LBM (Leverage My Business Model) Acquisition:

Benefits:

  1. Efficient use of resources: LBM acquisitions allow the parent company to take advantage of the target company's resources and incorporate them into its own business model. This can lead to cost savings, improved efficiency, and increased profitability.
  2. Reduced risk: LBM acquisitions are typically less risky than RBM acquisitions because they involve acquiring resources rather than a complete business model. This reduces the risk of integration issues and allows the parent company to focus on the resources that are most critical to its business.

Drawbacks:

  1. Limited growth potential: While LBM acquisitions can lead to cost savings and improved efficiency, they do not provide significant growth potential for the parent company.
  2. Limited scope of integration: LBM acquisitions often only involve integrating specific resources into the parent company's business model. This can limit the scope of the integration and the potential for synergies between the two companies.

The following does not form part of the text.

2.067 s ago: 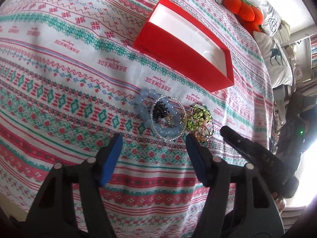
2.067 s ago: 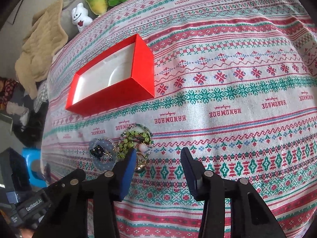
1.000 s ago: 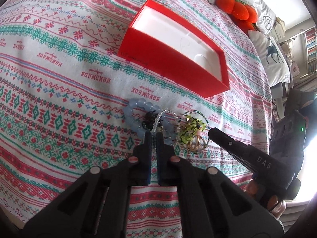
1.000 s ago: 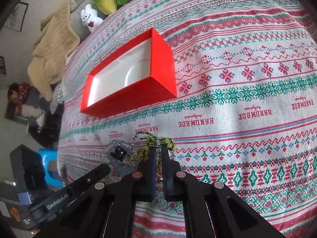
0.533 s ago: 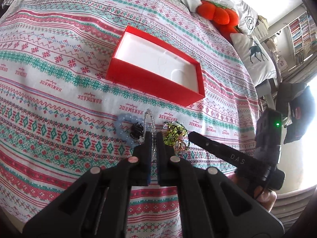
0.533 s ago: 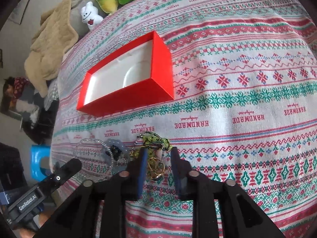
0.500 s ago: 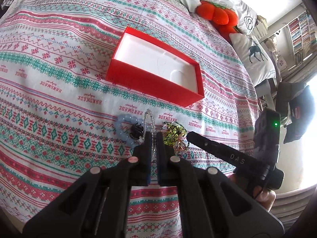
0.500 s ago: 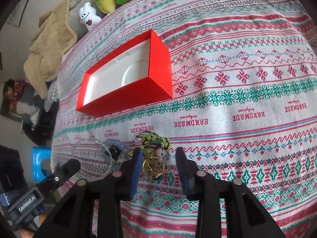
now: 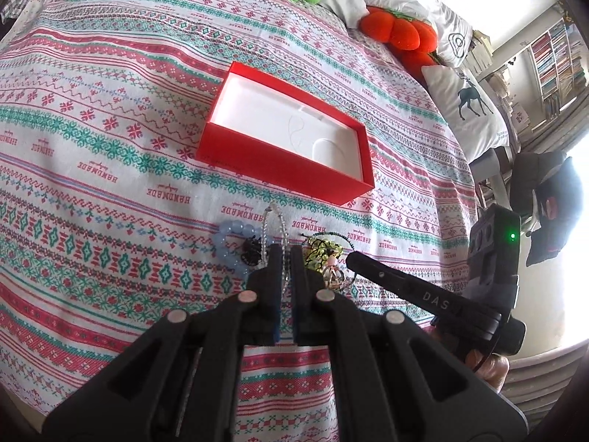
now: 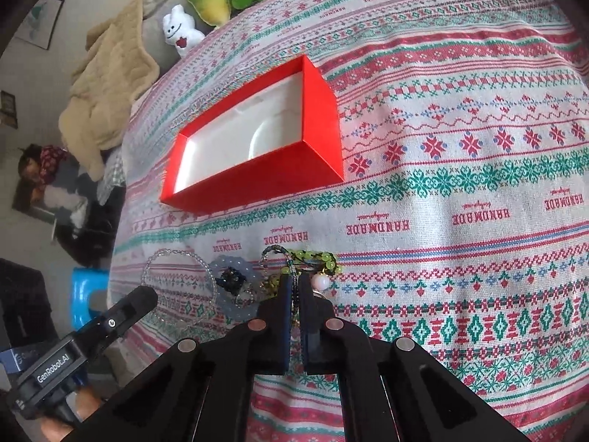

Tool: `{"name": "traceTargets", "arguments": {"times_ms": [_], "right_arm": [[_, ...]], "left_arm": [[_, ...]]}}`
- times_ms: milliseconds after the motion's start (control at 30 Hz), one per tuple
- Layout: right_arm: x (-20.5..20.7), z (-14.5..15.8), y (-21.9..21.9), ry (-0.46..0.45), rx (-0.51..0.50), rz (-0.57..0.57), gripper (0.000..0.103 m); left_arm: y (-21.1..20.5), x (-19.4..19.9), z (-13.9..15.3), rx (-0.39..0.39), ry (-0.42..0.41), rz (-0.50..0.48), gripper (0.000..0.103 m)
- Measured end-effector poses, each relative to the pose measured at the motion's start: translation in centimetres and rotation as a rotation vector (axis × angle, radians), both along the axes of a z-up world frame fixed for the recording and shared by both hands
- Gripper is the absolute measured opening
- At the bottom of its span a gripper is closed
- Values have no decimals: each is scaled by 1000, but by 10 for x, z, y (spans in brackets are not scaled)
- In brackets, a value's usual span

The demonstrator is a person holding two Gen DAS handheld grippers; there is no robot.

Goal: Organize jewelry
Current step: 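Carry both bracelets into the red box and open both grippers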

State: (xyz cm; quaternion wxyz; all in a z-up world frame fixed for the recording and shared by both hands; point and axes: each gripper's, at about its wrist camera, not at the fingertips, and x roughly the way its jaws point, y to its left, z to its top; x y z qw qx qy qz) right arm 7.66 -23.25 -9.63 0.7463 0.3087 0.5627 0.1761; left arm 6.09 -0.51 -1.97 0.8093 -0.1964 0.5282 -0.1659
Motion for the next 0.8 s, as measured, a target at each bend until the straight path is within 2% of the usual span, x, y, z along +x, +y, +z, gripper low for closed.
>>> {"name": "traceTargets", "arguments": {"times_ms": [267, 500, 667, 800], "right_arm": [[-4, 30, 5, -132, 69, 41, 3], [4, 51, 2, -205, 109, 35, 3], [17, 71, -5, -272, 114, 17, 3], [35, 81, -5, -305, 87, 0, 3]], "left_arm": [[2, 3, 15, -2, -42, -13, 5], [4, 15, 39, -49, -95, -12, 5], [0, 33, 53, -84, -136, -18, 5], [-2, 50, 52, -105, -159, -19, 5]]}}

RBM (Reinvent My Business Model) Acquisition:

Benefits:

  1. Significant growth potential: RBM acquisitions provide significant growth potential for the parent company by acquiring another company's complete business model. This allows the parent company to leverage the target company's expertise and experience to drive growth.
  2. Improved competitive positioning: RBM acquisitions can help the parent company improve its competitive position by acquiring a new business model and the associated capabilities, customers, and markets.

Drawbacks:

  1. Integration challenges: RBM acquisitions can be complex and challenging, as the parent company must integrate a complete business model into its own operations. This can result in significant integration risks and potential for failure.
  2. Increased risk: RBM acquisitions are typically riskier than LBM acquisitions because they involve acquiring a complete business model. This increases the risk of integration issues and the need for significant investments to achieve the desired outcomes.

Continuously review and monitor progress

Regularly review the progress of the integration and make any necessary adjustments to ensure the M&A is a success.